Calcium release following fertilization of the zebrafish oocyte. Changes in cytosolic free calcium were detected by calcium green-dextran fluorescence imaged by confocal fluorescence. The oocyte was immobilized in a 750 μm well with the animal pole oriented to the upper right. Unfertilized oocytes were injected with calcium green dextran to achieve a final intracellular concentration of 500 nM, and allowed to recover for 10 min before photography began. Calcium release was initially observed within a thin layer of cortical cytoplasm near the animal pole, and subsequently spread laterally to involve the entire oocyte cortex. The cytoplasm of the blastodisc was highly active in calcium signaling during the later stages of oocyte activation and cleavage. Images were taken with a 4X objective just before addition of sperm + aquarium water, time=0 (A) and at different times; 1 min (B), 12 min (C), 35 min (D), 45 min (E) and 55 min (F) after insemination.

Calcium signaling during early stages of oocyte activation. The progression of calcium release during the first eight minutes post-insemination was monitored by calcium green fluorescence as described in Fig. 1. The initial calcium release occurred in a small region of cortical cytoplasm, but spread peripherally to include the entire cortex by 8mpi. Calcium release in the central cytoplasm also spread from the animal pole (left) to include the entire oocyte. The time post-insemination is indicated at the top of each panel and magnification is indicated by the bar which represents 100 μm.

Calcium signaling at the site of sperm incorporation. The progression of calcium release at the micropyle was followed by using a suction pipette to position an oocyte such that the micropyle was visible. Calcium green dextran was then injected from the left and after a 10-min recovery period, images from transmitted light (upper panels) and calcium green fluorescence (lower panels) were recorded at 15 sec intervals. Unfertilized oocyte (A), 0.5 mpi (B), 1.0 mpi (C), 1.5 mpi (D) and 2.0 mpi (E). The position of the depression in the oocyte cortex caused by the micropyle is indicated by the white arrow. The fertilization cone is indicated by the black arrow. The clear cytoplasm at the animal pole which became apparent at 2.0 mpi is indicated by (*).The initial calcium release at the site of sperm fusion is barely recognizable in (B), but obvious in (C). It is also apparent that the initial calcium response at the site of sperm-egg interaction is strongly amplified once it reached the animal pole. Magnification is indicated by the bar, which represents 25 μm.

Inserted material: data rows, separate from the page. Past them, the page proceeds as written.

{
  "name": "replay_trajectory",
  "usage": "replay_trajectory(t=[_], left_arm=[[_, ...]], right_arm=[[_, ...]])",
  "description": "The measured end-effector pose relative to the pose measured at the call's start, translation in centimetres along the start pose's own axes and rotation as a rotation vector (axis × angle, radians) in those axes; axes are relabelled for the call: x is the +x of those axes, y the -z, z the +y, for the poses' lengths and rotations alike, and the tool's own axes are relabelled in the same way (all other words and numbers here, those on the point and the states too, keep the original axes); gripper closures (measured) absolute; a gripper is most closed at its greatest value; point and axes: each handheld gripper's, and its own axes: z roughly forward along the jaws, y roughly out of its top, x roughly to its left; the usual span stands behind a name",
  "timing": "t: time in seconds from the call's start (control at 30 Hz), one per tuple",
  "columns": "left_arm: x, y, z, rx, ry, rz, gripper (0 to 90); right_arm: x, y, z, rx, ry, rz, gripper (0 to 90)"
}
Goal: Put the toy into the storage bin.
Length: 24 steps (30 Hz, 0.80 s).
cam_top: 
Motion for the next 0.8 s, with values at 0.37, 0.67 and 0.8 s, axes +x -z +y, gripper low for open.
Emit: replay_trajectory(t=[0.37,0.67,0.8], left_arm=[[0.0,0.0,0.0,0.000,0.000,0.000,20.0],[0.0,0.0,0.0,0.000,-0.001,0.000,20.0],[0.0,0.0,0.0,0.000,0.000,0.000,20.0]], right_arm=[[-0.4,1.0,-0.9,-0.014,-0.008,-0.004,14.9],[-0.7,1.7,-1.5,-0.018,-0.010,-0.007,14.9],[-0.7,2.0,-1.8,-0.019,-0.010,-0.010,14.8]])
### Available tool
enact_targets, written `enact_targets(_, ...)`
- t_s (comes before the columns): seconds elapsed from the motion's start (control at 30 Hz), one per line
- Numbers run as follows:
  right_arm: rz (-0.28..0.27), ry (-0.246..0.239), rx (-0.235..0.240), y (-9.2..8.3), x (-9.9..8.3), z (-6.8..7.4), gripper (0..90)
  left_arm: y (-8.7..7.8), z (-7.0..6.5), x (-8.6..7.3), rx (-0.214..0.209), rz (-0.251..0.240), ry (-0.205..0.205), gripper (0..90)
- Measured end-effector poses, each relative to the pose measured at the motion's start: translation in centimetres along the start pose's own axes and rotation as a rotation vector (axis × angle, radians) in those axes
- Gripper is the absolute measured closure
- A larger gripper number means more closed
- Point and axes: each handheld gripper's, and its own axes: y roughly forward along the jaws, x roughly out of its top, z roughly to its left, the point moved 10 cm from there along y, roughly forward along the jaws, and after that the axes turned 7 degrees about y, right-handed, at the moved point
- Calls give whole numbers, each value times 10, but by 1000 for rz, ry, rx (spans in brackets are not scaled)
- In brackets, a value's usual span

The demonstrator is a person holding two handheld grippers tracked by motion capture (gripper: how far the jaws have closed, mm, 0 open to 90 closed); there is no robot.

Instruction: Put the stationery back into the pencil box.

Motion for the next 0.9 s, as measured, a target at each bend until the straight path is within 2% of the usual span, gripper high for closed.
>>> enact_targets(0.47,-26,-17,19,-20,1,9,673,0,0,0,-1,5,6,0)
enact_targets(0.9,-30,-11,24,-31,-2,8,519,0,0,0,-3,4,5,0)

Localization of IP3r in the zebrafish oocyte. Oocytes were fixed before (A) or at different times after fertilization; 2.5 mpi (B,D), 45 mpi (C). The fixed oocytes were then processed for immunofluorescence as described in ‘Materials and Methods’. Oocytes were labeled with the anti-IP3r type 1 antibody (A,B,C) at a concentration of 0.5 μg/ml or with normal rabbit IgG (D) as a control. Bound antibody was detected with goat anti-rabbit IgG conjugated with Alexa Fluor-488. Immunofluorescence analysis demonstrated that the IP3 receptor was initially distributed uniformly in the oocyte cortex with no concentration at the animal pole, but later became concentrated over the blastodisc evident in (C) as a bulge of clear cytoplasm.

Localization of Fyn in the zebrafish oocyte. Oocytes were fixed before (A) or at different times after fertilization: 2.5 mpi (B,D), 45 mpi (C). The fixed oocytes were then processed for immunofluorescence. Oocytes were labeled with the anti-Fyn3 antibody (A,B,C) at a concentration of 0.5 μg/ml or with Fyn3 antibody + the synthetic peptide antigen (1 mM) as a control (D). Bound antibody was detected with goat anti-rabbit IgG conjugated with Alexa Fluor-488. Prior to and immediately after fertilization, the distribution of Fyn kinase differs from that of the IP3 receptor in that it is concentrated at the animal pole even before fertilization (A) and at the site of sperm fusion (white arrow, B). By 45 mpi (C), Fyn was localized over the blastodisc cortex and was usually concentrated within a smaller region of the blastodisc possibly indicating a region of intense signaling.

Localization of activated Src-family PTKs in the zebrafish oocyte. Zebrafish oocytes were fixed at 1.5 mpi to capture the fertilization cone with attached sperm. They were then processed for immunofluorescence in the presence of phosphatase inhibitors and then incubated with the clone-28 antibody to label activated (dephosphorylated) Src-family PTKs (0.5 μg/ml). Bound antibody was detected with goat anti-mouse IgG conjugated to Alexa fluor-488. The fertilizing sperm is visible as a round spot at the apex of the fertilization cone which protrudes from the right hand edge of the oocyte. Src-family PTKs were strongly activated in the region of the fertilization cone indicating the response of the oocyte to fertilization. Magnification is indicated by the bar which represents 25μm.